Page 33 of Koko


  Spitalny had nearly trapped him in the library, and he would continue to track him down until he killed him. Spitalny had killed Dengler, or at best left him to die, and now he was on a worldwide hunting trip.

  Pumo reached the end of the alley, and turned against the raw wind in the direction Spitalny had gone. Of course Spitalny was now nowhere in sight. Pumo’s world now seemed very close and dark. Spitalny had not died, he had not succumbed to drugs or disease, he had not straightened out and become a decent guy after all. He had bided his time and ticked away.
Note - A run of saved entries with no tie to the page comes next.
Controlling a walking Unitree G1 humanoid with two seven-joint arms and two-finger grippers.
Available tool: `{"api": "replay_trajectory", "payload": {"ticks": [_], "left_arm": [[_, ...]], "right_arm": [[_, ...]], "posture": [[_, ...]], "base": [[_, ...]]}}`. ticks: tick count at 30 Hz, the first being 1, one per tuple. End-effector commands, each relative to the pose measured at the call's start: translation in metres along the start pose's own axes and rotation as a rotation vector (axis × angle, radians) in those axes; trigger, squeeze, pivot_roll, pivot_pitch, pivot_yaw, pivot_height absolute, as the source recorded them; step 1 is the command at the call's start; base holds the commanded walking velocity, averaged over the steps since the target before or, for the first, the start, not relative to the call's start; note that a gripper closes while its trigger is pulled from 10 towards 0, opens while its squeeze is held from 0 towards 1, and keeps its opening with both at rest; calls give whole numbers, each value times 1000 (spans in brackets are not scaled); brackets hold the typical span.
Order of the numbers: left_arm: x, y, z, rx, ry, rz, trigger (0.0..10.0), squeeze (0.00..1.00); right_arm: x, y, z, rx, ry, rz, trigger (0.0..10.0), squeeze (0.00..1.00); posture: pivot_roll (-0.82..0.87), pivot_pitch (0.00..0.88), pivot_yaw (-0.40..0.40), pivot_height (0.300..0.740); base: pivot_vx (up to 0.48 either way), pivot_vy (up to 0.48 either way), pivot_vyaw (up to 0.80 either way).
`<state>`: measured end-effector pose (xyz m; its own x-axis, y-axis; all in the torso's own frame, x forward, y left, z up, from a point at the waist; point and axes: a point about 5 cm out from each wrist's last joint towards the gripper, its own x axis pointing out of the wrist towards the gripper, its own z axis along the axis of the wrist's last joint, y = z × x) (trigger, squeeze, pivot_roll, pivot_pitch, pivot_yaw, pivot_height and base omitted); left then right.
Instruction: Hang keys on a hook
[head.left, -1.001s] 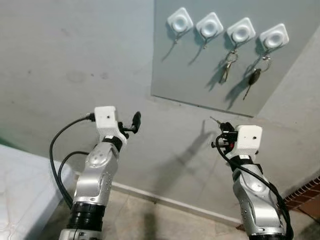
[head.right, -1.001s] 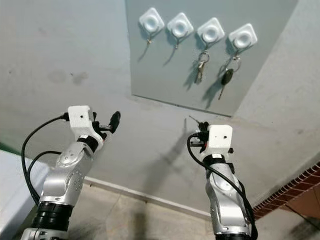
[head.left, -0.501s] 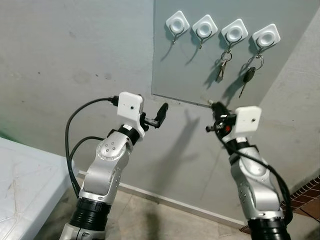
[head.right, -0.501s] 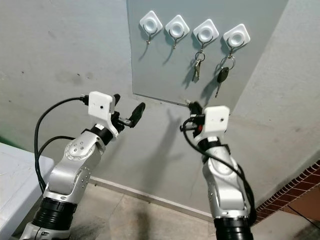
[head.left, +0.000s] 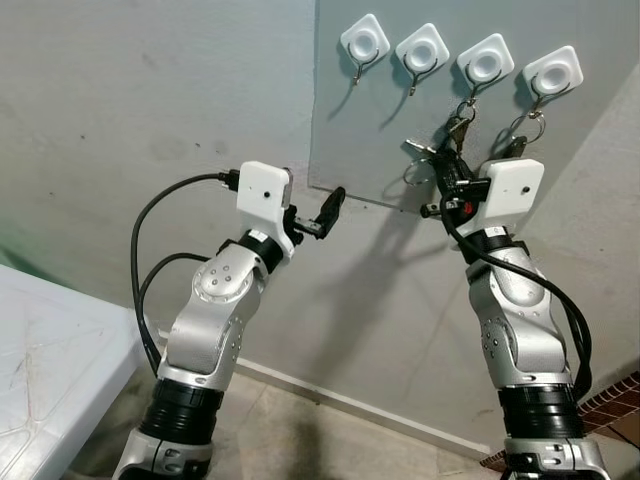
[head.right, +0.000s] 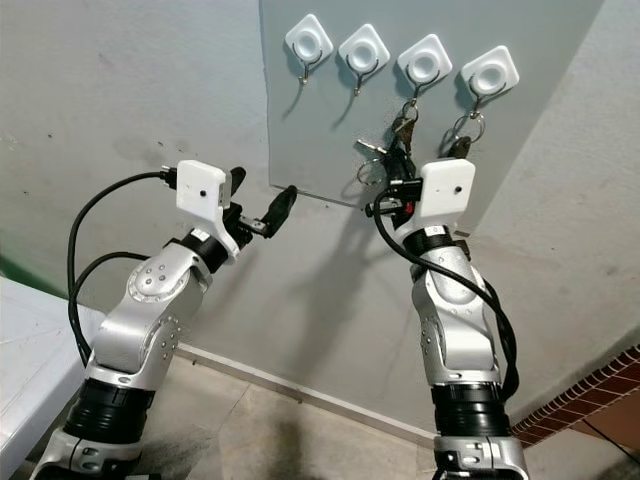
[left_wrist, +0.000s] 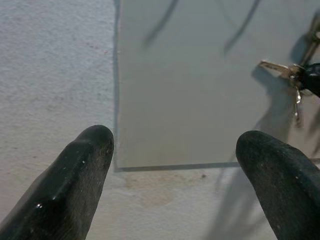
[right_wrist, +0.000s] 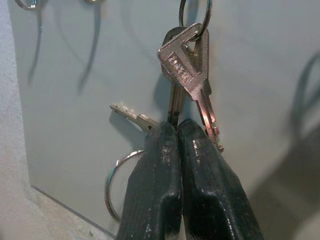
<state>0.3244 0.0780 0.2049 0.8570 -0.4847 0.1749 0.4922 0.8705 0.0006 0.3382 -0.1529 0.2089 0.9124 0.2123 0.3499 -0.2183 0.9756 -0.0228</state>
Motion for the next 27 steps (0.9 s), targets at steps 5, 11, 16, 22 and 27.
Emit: {"api": "replay_trajectory", "payload": {"ticks": [5,11,16,22,27], "left_arm": [[2,-2,6,16,-15,-13,10000,0],[0,-4,5,19,-12,-21,10000,0],[-1,-7,6,23,-16,-49,10000,0],[-3,-8,7,26,-25,-65,10000,0],[-7,-6,6,27,-19,-57,10000,0]], "right_arm": [[7,-1,11,5,-55,34,10000,0],[2,8,6,38,-43,98,10000,0],[-5,16,-3,60,-4,163,10000,0],[-12,18,-12,61,38,201,10000,0],[-25,16,-21,63,72,208,10000,0]], "posture": [[2,53,-22,732],[4,57,-24,732],[5,59,-27,732],[7,59,-28,732],[6,59,-26,732]], "base": [[0,0,0],[0,0,0],[0,0,0],[0,0,0],[0,0,0]]}}
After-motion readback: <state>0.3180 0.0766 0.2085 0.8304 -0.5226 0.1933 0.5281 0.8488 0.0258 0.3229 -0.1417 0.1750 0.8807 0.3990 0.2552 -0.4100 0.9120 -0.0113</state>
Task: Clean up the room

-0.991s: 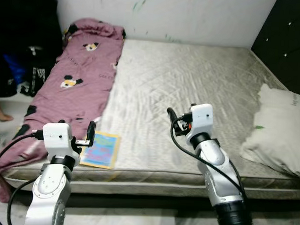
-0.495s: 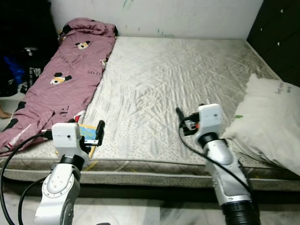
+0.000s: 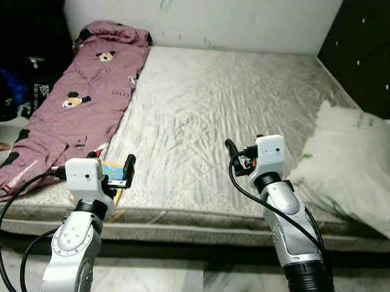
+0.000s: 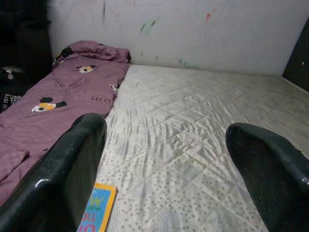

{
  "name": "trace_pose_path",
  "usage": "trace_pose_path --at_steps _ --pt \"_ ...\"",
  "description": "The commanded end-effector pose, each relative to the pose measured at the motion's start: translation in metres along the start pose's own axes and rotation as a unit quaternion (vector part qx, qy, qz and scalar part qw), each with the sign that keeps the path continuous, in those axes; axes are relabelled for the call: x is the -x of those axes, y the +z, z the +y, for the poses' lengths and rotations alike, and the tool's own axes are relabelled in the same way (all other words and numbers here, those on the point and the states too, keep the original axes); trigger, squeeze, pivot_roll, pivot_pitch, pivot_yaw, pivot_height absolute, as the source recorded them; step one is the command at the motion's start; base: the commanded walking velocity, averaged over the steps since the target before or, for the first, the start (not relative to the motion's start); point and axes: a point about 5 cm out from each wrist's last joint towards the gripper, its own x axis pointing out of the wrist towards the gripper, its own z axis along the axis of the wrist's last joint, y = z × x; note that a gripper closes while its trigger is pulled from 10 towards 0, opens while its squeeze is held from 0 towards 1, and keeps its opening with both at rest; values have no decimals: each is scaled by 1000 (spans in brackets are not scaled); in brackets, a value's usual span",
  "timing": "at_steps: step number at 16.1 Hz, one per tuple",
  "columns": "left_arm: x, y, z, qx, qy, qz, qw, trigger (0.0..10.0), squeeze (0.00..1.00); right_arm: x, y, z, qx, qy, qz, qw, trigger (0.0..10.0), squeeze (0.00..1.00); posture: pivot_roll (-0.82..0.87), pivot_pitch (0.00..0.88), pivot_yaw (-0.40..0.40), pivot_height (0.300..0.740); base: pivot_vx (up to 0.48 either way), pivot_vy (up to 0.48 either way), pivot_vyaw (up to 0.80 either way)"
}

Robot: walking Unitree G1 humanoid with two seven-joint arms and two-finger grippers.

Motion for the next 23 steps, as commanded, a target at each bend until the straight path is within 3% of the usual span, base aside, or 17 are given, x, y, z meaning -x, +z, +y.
trace_pose_path --at_steps 1,4,16,23 --pt "-1 1 2 -4 -1 -2 1000 10000 0 -2 4 0 2 -1 -9 1000 10000 0 -68 0 -28 740 296 0 0" --pt "-1 1 2 -3 -1 -1 1000 10000 0 -2 5 0 1 -2 -9 1000 10000 0 -66 0 -28 740 295 0 0" --pt "-2 -4 1 1 8 15 1000 10000 0 -3 1 -2 -3 -11 -5 1000 10000 0 -73 0 -19 740 0 0 40" --pt "-3 -4 0 5 5 13 1000 10000 0 -4 1 -1 -3 -10 -3 1000 10000 0 -72 0 -23 740 0 -300 203"
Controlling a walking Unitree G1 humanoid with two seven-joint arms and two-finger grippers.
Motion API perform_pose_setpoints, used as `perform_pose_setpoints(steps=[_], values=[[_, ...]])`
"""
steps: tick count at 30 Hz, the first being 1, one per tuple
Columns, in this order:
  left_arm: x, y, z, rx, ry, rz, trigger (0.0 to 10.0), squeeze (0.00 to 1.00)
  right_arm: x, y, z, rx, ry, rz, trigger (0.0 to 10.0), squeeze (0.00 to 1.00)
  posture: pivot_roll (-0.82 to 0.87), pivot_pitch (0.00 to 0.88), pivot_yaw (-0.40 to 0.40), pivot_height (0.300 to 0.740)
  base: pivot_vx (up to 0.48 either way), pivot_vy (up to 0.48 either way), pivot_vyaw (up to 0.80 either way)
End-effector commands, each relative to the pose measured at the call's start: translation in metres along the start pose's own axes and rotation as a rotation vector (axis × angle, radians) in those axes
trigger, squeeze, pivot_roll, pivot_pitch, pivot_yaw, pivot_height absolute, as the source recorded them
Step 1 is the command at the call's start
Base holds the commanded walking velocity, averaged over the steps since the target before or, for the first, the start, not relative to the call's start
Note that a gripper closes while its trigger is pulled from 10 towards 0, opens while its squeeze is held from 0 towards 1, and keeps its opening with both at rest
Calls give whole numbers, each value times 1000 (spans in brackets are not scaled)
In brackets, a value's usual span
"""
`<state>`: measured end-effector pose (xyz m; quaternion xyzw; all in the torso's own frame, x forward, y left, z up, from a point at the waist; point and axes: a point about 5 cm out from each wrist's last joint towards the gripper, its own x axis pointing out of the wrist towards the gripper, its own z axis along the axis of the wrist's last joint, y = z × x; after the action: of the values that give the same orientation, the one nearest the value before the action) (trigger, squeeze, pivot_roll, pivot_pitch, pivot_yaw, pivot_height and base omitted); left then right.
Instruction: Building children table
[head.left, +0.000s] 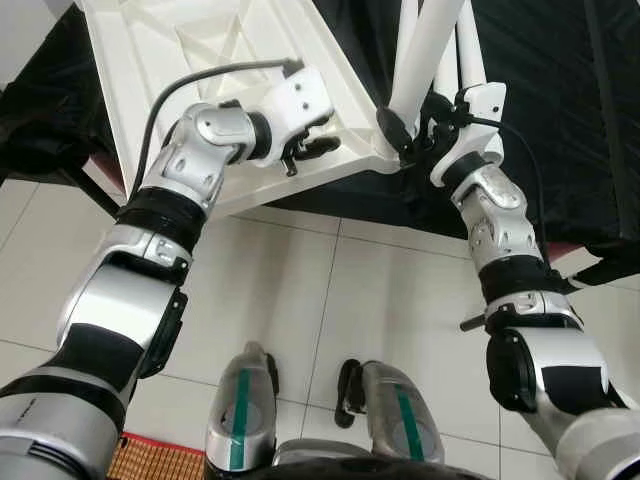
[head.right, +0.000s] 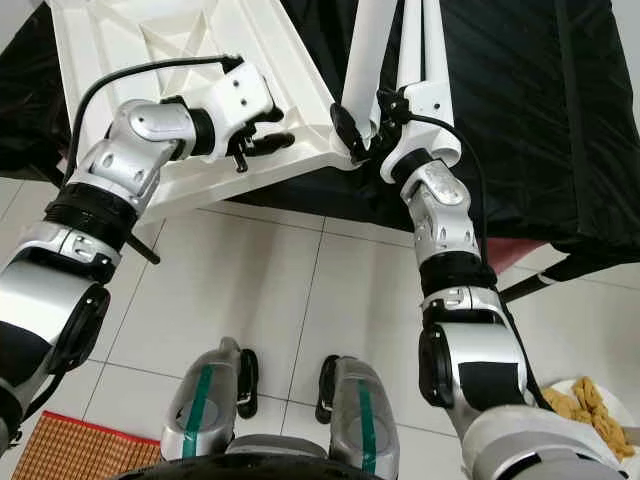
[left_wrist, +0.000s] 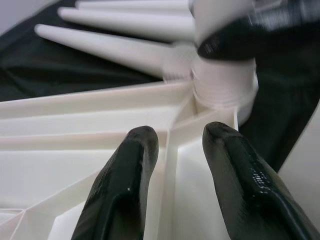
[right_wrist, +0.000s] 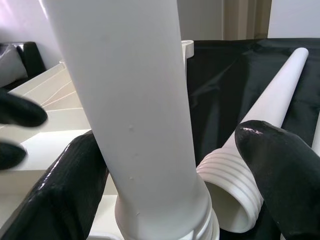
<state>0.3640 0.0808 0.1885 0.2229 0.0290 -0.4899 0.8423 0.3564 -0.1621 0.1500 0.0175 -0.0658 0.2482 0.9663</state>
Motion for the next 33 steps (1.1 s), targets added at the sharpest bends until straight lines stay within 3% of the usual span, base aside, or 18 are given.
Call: perform_pose_setpoints(steps=[1,8,11,19,23,27,30,33], values=[[-7,2,-7,-81,-13,23,10000,0,0,-3,1,3,-4,6,10000,0,16,30,-13,740,0,0,0],[-9,0,-15,-114,-66,94,10000,0,2,-3,0,5,-2,11,10000,0,24,35,-13,740,0,0,0],[-4,-4,-19,-202,-91,220,10000,0,3,-1,-1,11,-8,14,10000,0,26,34,-7,740,0,0,0],[-6,-6,-19,-293,-103,342,10000,0,3,-1,-2,10,-6,19,10000,0,27,30,-17,740,0,0,0],[-8,-14,-14,-232,-121,362,10000,0,4,-3,-3,7,2,21,10000,0,37,29,-27,740,0,0,0],[-6,-16,-16,-245,-107,422,10000,0,5,-4,-2,-1,3,19,10000,0,47,28,-35,740,0,0,0],[1,-28,-14,-317,-132,511,10000,0,7,-6,-1,0,4,19,10000,0,55,28,-43,740,0,0,0],[2,-39,-13,-281,-144,506,10000,0,8,-5,0,-1,4,26,10000,0,55,27,-43,740,0,0,0]])
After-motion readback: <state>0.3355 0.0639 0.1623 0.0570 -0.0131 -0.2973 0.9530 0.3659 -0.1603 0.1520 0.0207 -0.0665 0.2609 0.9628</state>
  The whole long expanse of the street and sidewalk was almost empty. A few Chinese women padded toward their apartments, a long way up the block a man in a long black coat mounted a set of stairs and entered a building. Pumo wandered down the street in the cold, fearing that his lunatic nemesis hid behind every shop door.

  He reached the end of the block before he began to doubt himself. No one was following him now, and if anyone were going to jump at him out of a doorway, he’d had ample opportunity. A moment’s conviction based on a glimpse through a greasy window was his only evidence that Victor Spitalny was following him. It was hard to picture an oaf like Spitalny carrying off the pretense of being a journalist in the Microfilm Room—maybe Maggie was right, and the Spanish name was just a coincidence. An hour earlier he would have sworn that he had seen a giant cockroach. He looked up and down the empty street again, and his body began to relax.

  Tina decided to go home and call Judy Poole again. If she had spoken to Michael, he would already be on the way home.

  Pumo returned to Grand Street just past five-thirty, when the workmen were packing up their tools and loading their trucks. The foreman told him that Vinh had left half an hour earlier—during the construction, Vinh’s daughter was staying with yet another of his relatives, a cousin who lived in a Canal Street apartment. Vinh himself spent half the night there. After the workmen’s vans and pickups rolled off toward West Broadway, Pumo gave a long look up and down the street.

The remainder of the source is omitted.